======== Source information ========

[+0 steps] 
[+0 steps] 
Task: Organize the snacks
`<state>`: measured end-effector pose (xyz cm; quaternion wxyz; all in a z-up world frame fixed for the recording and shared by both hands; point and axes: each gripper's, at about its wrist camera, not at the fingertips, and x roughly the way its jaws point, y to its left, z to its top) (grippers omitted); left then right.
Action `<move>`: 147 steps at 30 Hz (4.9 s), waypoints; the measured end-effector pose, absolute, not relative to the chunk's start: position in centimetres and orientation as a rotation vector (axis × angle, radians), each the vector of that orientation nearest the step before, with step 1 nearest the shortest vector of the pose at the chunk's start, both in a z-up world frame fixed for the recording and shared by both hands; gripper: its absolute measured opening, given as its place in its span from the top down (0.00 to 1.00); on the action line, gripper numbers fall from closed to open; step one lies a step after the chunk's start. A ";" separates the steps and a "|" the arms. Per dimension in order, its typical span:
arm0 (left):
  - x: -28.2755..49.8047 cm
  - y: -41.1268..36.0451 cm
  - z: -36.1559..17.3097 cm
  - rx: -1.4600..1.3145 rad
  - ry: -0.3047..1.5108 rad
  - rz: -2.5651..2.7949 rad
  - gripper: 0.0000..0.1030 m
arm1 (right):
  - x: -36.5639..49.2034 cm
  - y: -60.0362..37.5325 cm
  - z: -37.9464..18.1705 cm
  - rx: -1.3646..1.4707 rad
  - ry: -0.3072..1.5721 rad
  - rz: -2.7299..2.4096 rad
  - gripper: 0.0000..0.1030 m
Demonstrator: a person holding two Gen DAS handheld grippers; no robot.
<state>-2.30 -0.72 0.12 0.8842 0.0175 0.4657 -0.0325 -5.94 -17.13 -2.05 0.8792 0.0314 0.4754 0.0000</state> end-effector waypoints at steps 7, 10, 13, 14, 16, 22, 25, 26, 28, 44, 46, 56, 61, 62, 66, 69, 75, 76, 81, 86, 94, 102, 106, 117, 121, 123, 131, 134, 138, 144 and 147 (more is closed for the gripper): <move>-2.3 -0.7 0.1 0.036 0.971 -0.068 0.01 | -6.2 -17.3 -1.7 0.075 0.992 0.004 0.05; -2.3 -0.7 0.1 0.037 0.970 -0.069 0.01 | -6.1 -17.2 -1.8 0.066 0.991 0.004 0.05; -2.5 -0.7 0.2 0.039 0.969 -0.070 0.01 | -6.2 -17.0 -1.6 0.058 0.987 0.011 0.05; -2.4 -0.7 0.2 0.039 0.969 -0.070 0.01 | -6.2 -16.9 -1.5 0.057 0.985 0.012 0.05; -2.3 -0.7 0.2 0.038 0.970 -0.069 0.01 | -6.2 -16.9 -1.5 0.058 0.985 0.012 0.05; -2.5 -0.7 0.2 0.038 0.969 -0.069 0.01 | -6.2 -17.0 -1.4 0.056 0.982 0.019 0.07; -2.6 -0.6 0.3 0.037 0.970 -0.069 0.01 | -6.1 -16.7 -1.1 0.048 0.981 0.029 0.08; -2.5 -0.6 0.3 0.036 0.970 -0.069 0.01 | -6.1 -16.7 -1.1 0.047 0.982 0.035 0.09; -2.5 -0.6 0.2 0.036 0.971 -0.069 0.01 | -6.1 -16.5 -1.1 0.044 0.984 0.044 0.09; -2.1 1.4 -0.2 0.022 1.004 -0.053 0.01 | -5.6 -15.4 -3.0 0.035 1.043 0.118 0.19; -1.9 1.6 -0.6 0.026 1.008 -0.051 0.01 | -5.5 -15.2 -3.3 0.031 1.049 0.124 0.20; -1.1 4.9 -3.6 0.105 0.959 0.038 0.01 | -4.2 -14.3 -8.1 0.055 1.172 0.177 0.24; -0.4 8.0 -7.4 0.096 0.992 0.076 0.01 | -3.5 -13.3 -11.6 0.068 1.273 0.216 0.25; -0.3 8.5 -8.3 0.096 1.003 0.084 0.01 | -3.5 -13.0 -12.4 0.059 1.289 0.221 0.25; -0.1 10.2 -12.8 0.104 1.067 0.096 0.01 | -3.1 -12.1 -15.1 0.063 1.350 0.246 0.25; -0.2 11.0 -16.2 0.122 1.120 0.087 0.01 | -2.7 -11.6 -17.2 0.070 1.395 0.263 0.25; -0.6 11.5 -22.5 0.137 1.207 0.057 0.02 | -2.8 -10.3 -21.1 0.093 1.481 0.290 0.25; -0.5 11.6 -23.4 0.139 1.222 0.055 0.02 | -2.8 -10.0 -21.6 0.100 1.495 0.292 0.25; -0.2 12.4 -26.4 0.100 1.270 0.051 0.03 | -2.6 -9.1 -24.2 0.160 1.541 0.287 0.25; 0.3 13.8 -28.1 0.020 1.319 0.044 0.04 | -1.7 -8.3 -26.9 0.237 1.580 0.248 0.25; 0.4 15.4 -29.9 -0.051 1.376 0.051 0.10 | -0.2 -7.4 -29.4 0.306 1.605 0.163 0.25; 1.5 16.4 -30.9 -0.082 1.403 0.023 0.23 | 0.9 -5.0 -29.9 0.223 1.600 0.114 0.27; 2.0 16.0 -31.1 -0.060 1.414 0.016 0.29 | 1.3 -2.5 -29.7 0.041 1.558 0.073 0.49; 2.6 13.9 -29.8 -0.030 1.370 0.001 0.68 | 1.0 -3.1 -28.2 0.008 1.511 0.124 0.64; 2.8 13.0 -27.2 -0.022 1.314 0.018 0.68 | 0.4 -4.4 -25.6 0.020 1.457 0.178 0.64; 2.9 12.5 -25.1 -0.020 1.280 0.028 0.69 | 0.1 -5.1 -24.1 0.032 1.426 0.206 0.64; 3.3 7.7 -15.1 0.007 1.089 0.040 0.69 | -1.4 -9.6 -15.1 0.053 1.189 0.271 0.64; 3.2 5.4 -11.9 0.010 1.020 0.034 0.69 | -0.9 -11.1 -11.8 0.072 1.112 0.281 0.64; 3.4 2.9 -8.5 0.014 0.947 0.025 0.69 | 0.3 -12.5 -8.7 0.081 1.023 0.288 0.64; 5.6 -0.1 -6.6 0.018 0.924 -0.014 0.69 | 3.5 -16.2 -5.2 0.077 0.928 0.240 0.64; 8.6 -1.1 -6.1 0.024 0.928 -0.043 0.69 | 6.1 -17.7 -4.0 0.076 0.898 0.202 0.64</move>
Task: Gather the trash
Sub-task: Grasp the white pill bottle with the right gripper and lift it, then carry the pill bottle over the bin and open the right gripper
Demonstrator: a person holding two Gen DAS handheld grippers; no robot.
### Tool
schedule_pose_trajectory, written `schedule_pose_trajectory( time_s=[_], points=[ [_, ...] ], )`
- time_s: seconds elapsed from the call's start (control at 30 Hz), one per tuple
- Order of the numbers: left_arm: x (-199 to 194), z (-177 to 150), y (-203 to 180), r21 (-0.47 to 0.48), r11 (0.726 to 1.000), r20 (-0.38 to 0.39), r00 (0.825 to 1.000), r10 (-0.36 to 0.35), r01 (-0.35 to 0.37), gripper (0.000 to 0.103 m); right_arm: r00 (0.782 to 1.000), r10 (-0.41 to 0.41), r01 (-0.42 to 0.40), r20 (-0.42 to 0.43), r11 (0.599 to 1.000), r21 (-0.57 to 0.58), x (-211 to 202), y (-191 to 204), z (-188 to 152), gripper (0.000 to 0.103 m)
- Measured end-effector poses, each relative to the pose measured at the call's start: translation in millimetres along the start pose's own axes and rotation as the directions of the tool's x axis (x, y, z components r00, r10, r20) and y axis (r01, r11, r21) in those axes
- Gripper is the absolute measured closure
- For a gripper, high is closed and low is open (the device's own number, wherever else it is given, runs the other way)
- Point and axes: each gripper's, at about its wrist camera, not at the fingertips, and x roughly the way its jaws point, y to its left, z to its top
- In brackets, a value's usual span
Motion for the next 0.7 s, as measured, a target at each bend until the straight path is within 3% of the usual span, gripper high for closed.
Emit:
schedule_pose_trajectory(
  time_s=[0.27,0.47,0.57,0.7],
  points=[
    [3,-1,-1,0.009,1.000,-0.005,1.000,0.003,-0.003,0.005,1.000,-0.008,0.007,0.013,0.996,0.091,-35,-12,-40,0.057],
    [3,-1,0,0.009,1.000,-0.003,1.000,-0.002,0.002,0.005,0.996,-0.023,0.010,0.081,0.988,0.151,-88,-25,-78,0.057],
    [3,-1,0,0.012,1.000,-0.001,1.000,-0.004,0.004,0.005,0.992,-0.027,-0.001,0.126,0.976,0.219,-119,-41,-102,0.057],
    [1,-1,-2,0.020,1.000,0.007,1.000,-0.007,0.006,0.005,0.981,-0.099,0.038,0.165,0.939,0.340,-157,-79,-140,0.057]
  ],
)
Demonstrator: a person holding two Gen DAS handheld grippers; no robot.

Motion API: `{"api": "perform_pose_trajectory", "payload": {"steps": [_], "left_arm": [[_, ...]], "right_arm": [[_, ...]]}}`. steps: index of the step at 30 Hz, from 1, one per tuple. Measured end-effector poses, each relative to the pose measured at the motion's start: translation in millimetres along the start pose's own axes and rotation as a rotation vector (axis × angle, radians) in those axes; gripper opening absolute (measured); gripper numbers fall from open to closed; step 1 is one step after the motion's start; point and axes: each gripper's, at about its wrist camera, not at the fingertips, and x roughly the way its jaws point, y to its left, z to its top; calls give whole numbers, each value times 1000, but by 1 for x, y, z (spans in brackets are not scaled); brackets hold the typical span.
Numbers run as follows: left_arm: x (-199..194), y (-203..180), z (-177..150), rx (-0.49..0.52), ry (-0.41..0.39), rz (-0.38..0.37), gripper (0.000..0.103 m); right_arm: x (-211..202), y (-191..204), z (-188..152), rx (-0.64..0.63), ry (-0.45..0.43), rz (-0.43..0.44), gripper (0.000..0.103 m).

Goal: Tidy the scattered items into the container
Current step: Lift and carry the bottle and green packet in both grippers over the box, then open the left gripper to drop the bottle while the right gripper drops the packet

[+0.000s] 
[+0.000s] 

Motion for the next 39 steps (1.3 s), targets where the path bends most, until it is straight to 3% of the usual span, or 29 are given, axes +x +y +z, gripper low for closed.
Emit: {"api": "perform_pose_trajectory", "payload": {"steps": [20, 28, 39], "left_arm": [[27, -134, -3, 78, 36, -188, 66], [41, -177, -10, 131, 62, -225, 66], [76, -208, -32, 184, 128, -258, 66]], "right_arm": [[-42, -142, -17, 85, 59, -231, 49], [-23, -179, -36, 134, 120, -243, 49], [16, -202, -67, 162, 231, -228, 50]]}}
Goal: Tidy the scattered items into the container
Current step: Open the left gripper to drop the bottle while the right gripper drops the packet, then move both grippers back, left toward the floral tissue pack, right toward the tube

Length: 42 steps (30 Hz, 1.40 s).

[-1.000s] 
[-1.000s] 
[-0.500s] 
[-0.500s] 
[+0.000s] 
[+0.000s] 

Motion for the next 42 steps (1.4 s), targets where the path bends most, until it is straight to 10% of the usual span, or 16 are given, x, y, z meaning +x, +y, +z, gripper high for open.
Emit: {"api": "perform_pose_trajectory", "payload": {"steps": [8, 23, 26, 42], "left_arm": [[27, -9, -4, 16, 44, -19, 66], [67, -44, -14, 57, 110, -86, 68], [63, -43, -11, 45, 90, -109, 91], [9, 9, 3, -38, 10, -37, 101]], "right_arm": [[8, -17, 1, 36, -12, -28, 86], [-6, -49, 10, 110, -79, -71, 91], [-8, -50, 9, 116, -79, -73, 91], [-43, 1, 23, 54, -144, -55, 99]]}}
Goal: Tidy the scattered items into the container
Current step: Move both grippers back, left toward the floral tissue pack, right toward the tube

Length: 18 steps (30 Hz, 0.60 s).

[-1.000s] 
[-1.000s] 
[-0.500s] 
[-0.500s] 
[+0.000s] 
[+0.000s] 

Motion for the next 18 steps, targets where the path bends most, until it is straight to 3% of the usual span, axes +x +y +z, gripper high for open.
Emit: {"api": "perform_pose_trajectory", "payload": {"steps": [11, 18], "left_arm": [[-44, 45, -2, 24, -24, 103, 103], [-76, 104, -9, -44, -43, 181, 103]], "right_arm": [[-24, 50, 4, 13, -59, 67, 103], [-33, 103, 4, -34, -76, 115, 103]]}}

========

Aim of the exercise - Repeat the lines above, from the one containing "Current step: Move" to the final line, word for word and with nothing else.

Expected answer -
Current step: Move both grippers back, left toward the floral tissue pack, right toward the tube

Length: 18 steps (30 Hz, 0.60 s).

[-1.000s] 
[-1.000s] 
[-0.500s] 
[-0.500s] 
[+0.000s] 
[+0.000s] 

Motion for the next 18 steps, targets where the path bends most, until it is straight to 3% of the usual span, axes +x +y +z, gripper high for open.
Emit: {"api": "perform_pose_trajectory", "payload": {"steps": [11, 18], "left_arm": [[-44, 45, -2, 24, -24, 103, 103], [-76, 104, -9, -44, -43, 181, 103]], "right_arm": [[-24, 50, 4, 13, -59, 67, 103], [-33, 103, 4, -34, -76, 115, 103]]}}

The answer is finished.